▸ **What you have to do**: Produce an exact copy of all the data below, dropping every image.

• • • • • • •

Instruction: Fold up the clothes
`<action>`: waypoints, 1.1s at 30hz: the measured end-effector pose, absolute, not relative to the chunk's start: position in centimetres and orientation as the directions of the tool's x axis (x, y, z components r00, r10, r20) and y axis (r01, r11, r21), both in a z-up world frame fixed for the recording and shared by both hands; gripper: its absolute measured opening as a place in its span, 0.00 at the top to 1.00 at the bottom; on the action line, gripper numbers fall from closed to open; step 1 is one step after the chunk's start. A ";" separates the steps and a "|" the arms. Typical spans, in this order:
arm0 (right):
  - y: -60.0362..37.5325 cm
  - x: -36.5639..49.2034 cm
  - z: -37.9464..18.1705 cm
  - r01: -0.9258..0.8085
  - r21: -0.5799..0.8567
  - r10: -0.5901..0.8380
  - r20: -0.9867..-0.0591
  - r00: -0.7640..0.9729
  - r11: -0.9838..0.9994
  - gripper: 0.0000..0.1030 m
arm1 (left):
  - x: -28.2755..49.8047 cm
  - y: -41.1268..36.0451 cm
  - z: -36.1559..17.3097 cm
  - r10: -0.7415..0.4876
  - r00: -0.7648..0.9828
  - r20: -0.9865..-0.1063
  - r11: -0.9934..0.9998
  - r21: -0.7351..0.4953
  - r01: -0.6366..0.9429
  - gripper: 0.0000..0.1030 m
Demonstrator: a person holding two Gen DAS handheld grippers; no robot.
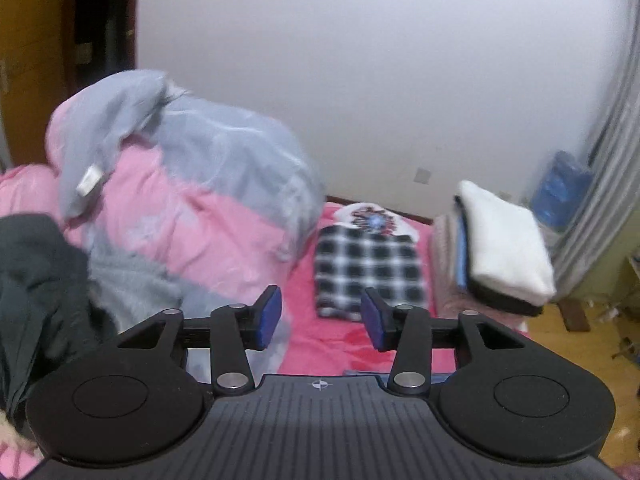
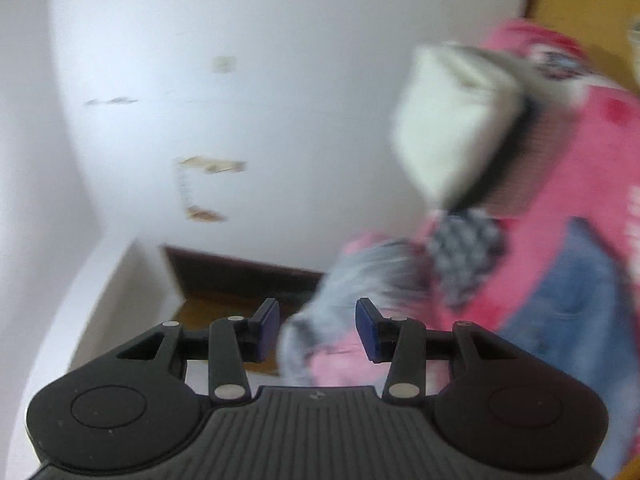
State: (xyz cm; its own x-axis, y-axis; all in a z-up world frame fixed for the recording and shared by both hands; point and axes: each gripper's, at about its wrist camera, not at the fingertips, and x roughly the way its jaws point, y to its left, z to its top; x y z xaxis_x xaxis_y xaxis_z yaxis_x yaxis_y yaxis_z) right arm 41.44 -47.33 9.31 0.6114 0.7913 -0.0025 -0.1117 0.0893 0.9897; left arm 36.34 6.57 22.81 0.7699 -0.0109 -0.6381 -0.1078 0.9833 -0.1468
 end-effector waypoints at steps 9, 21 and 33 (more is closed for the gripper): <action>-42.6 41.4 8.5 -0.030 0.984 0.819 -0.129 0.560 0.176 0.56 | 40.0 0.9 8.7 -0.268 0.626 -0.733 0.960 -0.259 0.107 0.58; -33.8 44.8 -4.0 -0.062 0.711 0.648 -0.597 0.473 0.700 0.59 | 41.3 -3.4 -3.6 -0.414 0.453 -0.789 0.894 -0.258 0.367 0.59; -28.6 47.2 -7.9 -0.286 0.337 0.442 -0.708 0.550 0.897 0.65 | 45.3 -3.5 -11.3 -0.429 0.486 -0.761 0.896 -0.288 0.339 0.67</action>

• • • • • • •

▸ **The completed task**:
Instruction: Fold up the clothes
`<action>`: waypoints, 1.1s at 30hz: the measured end-effector pose, absolute, not relative to the chunk's start: position in centimetres and orientation as the directions of the tool's x axis (x, y, z components r00, r10, r20) and y axis (r01, r11, r21), both in a z-up world frame fixed for the recording and shared by both hands; gripper: its absolute measured opening as a place in its span, 0.00 at the top to 1.00 at the bottom; on the action line, gripper numbers fall from closed to open; step 1 is one step after the chunk's start. A ";" separates the steps and a "|" the arms. Typical spans, in this order:
arm0 (right):
  - y: -60.0362..37.5325 cm
  - x: -36.5639..49.2034 cm
  - z: -37.9464..18.1705 cm
  - r01: -0.9258..0.8085
  - r21: -0.5799..0.8567
  - r10: -0.5901..0.8380
  - r20: -0.9867..-0.0591
  - r00: -0.7640..0.9729
  - r11: -0.9838..0.9994
  - gripper: 0.0000..0.1030 m
arm1 (left):
  - x: -28.2755..49.8047 cm
  - y: -41.1268..36.0451 cm
  - z: -36.1559..17.3097 cm
  - r10: -0.7415..0.4876
  - r00: -0.7648..0.9828
  - r20: -0.9865..-0.1063
  - r11: -0.9934..0.9998
  - r21: -0.7351..0.4953
  - r01: -0.6366..0.9429
  - gripper: 0.0000..0.1030 m
Demonstrator: a person holding two Gen DAS handheld grippers; no robot.
State: (xyz cm; its own x-axis, y-axis; all in a z-up world frame fixed for the recording and shared by both hands; point and axes: each gripper's, at about its wrist camera, not at the fingertips, and x roughly the way its jaws point, y to its left, z to its top; x y z xaxis_x xaxis_y xaxis_z yaxis_x yaxis_y yaxis_z) right arm 41.44 -47.33 9.31 0.6114 0.7913 -0.0025 -0.1117 0.0893 0.9897; left arm 36.34 6.57 22.81 0.7699 -0.0109 -0.6381 -0.1078 0.9833 -0.1468
 end-effector waypoints at steps 9, 21 and 33 (more is closed for the gripper): <action>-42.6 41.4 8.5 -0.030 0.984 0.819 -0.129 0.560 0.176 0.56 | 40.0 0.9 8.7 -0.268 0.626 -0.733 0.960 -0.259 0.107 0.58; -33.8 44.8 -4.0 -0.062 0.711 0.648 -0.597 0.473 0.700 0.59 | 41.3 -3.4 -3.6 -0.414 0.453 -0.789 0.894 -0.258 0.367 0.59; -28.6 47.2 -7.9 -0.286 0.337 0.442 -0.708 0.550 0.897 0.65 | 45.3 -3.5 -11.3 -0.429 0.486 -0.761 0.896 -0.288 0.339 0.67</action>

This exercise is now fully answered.